◆ PROBLEM DESCRIPTION: A word-for-word copy is needed of the line containing "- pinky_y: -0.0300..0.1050" and every line after it through the end of the records below, leaving out all pictures.

◆ SOURCE DATA:

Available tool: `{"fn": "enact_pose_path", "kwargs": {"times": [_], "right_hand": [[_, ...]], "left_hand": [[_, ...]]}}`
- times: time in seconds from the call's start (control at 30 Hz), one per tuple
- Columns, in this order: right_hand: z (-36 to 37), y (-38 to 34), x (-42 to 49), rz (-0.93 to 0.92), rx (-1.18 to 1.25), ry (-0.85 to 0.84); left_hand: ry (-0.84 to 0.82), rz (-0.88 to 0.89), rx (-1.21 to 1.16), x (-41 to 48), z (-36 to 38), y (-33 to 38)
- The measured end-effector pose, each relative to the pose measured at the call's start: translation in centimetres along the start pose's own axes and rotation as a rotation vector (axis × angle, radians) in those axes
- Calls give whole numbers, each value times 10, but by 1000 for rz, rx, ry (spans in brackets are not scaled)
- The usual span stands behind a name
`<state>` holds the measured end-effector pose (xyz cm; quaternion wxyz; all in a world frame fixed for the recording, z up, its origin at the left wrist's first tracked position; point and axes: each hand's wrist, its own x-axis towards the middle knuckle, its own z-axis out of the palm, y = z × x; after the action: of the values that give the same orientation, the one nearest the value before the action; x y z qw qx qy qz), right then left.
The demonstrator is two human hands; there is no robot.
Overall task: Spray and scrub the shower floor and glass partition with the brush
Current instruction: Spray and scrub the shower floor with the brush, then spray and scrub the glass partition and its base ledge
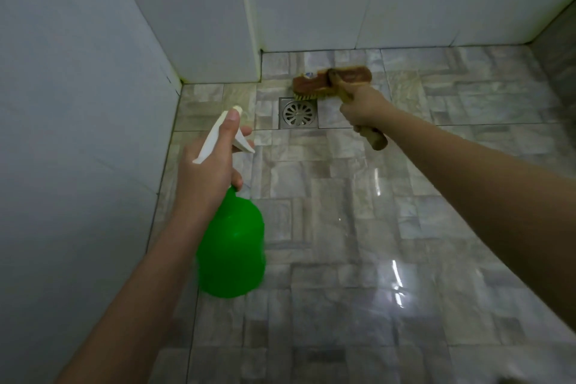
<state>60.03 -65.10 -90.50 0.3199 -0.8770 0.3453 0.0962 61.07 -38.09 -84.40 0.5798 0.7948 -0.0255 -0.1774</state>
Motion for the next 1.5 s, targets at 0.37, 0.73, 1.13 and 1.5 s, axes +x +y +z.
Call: {"fn": "enact_pose_path", "kwargs": {"times": [0.37, 0.73, 1.13, 1.5], "right_hand": [[-216, -9, -165, 91, 68, -44], [-610, -63, -398, 107, 26, 104], [-901, -129, -500, -141, 58, 717], [-1103, -237, -564, -224, -229, 1403]], "left_hand": [[43, -98, 60, -129, 10, 225], [-50, 25, 2, -277, 36, 646], [-366, 496, -165, -323, 84, 956], [-727, 903, -289, -287, 118, 1156]]}}
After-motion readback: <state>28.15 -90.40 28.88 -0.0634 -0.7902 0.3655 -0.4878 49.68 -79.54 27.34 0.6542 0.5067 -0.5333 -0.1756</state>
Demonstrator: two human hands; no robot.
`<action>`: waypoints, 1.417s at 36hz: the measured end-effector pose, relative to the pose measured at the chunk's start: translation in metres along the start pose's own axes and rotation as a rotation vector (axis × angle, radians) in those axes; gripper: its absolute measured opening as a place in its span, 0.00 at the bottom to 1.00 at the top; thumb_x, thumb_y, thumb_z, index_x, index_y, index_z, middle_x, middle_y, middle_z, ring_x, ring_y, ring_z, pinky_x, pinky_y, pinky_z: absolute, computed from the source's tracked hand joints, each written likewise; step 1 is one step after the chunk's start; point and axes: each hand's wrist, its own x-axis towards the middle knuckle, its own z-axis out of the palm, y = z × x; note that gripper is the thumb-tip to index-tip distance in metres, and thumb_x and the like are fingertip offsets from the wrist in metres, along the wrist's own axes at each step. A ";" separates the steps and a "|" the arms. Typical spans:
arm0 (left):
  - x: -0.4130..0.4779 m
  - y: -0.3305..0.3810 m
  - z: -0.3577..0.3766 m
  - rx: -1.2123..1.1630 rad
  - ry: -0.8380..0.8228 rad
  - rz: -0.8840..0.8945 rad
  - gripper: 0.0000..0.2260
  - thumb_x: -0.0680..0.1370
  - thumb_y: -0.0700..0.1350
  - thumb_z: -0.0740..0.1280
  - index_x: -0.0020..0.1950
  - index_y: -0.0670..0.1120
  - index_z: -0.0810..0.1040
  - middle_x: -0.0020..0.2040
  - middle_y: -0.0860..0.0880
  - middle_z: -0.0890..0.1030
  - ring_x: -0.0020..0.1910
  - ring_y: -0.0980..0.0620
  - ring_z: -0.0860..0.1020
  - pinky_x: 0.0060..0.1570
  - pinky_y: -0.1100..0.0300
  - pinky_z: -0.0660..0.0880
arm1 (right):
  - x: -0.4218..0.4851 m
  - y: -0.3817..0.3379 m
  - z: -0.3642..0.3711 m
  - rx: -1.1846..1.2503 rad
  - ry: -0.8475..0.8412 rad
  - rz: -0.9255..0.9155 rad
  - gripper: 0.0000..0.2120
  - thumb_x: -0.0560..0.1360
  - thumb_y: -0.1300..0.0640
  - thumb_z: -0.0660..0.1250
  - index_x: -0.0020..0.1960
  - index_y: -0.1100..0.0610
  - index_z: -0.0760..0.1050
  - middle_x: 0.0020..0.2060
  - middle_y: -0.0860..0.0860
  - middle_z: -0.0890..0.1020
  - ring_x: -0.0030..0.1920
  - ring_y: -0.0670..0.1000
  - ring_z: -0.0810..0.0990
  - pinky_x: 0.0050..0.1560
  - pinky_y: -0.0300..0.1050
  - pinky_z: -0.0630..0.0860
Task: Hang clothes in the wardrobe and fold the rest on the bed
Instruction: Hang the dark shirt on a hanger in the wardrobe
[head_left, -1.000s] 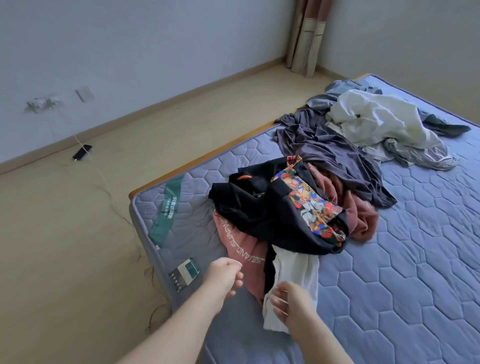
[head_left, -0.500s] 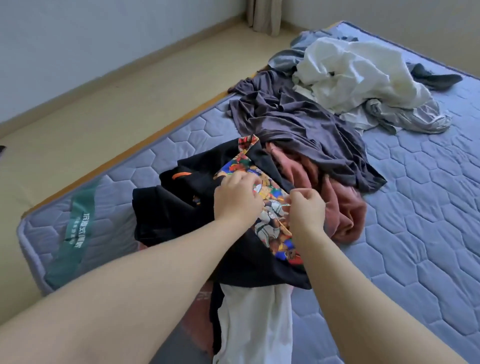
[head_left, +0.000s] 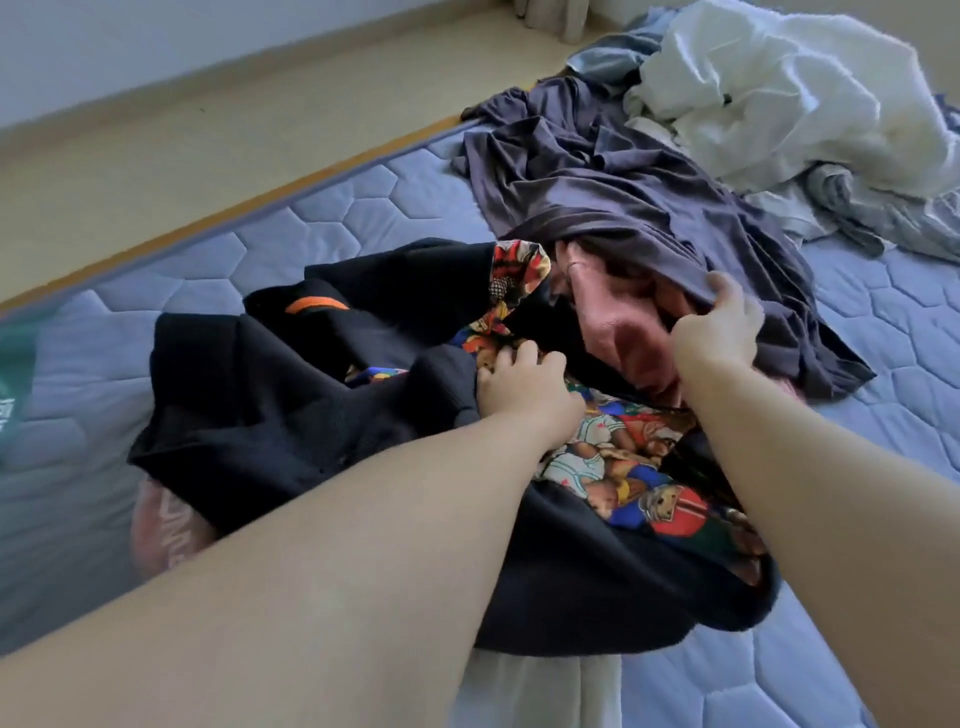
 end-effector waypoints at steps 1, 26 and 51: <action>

◆ WRITTEN ANSWER:
  - pinky_y: -0.0300..0.1050
  - pinky_z: -0.0630..0.0860
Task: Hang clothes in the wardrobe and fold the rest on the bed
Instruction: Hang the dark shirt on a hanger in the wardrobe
[head_left, -1.000s] 
[head_left, -0.500s] 
[head_left, +0.000s] 
 end-effector waypoints at steps 1, 26 and 51: <action>

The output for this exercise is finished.